Robby Dambrot

Personal information
- Full name: Robert Dambrot
- Date of birth: October 19, 1994 (age 31)
- Place of birth: Akron, Ohio, United States
- Height: 1.88 m (6 ft 2 in)
- Position: Defender

College career
- Years: Team / Apps / (Gls)
- 2013–2016: Akron Zips / 47 / (1)
- 2017–2018: Pittsburgh Panthers / 21 / (1)

Senior career*
- Years: Team / Apps / (Gls)
- 2014–2015: AFC Cleveland
- 2019: Virginia Beach City / 7 / (0)
- 2019–2021: Loudoun United / 33 / (1)
- 2022: Pittsburgh Riverhounds / 5 / (1)
- 2022–2023: Indy Eleven / 38 / (3)
- 2024–2025: Loudoun United / 46 / (2)

= Robby Dambrot =

American soccer player (born 1994)

Robert Dambrot (born October 19, 1994) is an American soccer player who plays as a defender.

==Career==
===College and amateur===
Dambrot began playing college soccer at the University of Akron in 2013, where he red-shirted his first season before transferring to the University of Pittsburgh in 2017.

During college, Dambrot appeared in the National Premier Soccer League with spells at AFC Cleveland and also following college with Virginia Beach City in 2019.

===Professional===
On August 9, 2019, Dambrot signed for USL Championship side Loudoun United. He made his professional debut on August 14, starting in a 2–1 loss to Charleston Battery. On January 7, 2020, Loudoun announced that Dambrot would return for the 2020 season.

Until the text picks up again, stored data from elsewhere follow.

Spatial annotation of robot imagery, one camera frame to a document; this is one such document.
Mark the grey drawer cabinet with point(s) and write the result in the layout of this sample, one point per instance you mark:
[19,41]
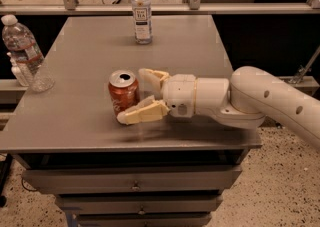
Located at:
[73,126]

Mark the top drawer with knob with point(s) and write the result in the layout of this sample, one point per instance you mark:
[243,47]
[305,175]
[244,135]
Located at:
[125,180]

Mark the red coke can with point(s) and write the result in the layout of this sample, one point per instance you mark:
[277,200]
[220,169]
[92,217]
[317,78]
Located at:
[124,90]

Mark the middle drawer with knob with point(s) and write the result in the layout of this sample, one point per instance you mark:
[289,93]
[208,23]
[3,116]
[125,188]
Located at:
[139,204]

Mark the clear tea bottle blue label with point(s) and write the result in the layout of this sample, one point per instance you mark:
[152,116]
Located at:
[142,20]

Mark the clear water bottle red label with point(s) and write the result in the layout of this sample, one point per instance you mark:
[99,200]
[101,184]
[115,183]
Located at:
[25,51]

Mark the small white bottle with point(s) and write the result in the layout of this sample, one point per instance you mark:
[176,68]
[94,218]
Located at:
[17,72]

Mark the drawer with knob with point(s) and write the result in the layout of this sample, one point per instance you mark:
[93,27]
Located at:
[125,180]
[139,204]

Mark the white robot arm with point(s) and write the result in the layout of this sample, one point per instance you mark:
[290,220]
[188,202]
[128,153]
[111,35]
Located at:
[243,101]

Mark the bottom drawer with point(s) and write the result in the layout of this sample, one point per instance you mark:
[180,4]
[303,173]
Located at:
[148,220]

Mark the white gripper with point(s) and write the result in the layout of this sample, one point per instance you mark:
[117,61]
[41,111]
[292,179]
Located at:
[180,95]

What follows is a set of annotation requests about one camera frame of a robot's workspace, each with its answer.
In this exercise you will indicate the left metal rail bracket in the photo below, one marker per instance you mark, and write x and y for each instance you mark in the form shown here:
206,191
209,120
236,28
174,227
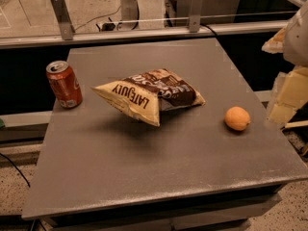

On January 19, 2022, Dambrot signed with USL Championship club Pittsburgh Riverhounds.

Dambrot joined Indy Eleven on August 2, 2022.

Dambrot returned to Loudoun United ahead of their 2024 season, signing a two-year deal. Dambrot was released by Loudoun following their 2025 season.

==Personal==
Robby is the son of college basketball coach Keith Dambrot.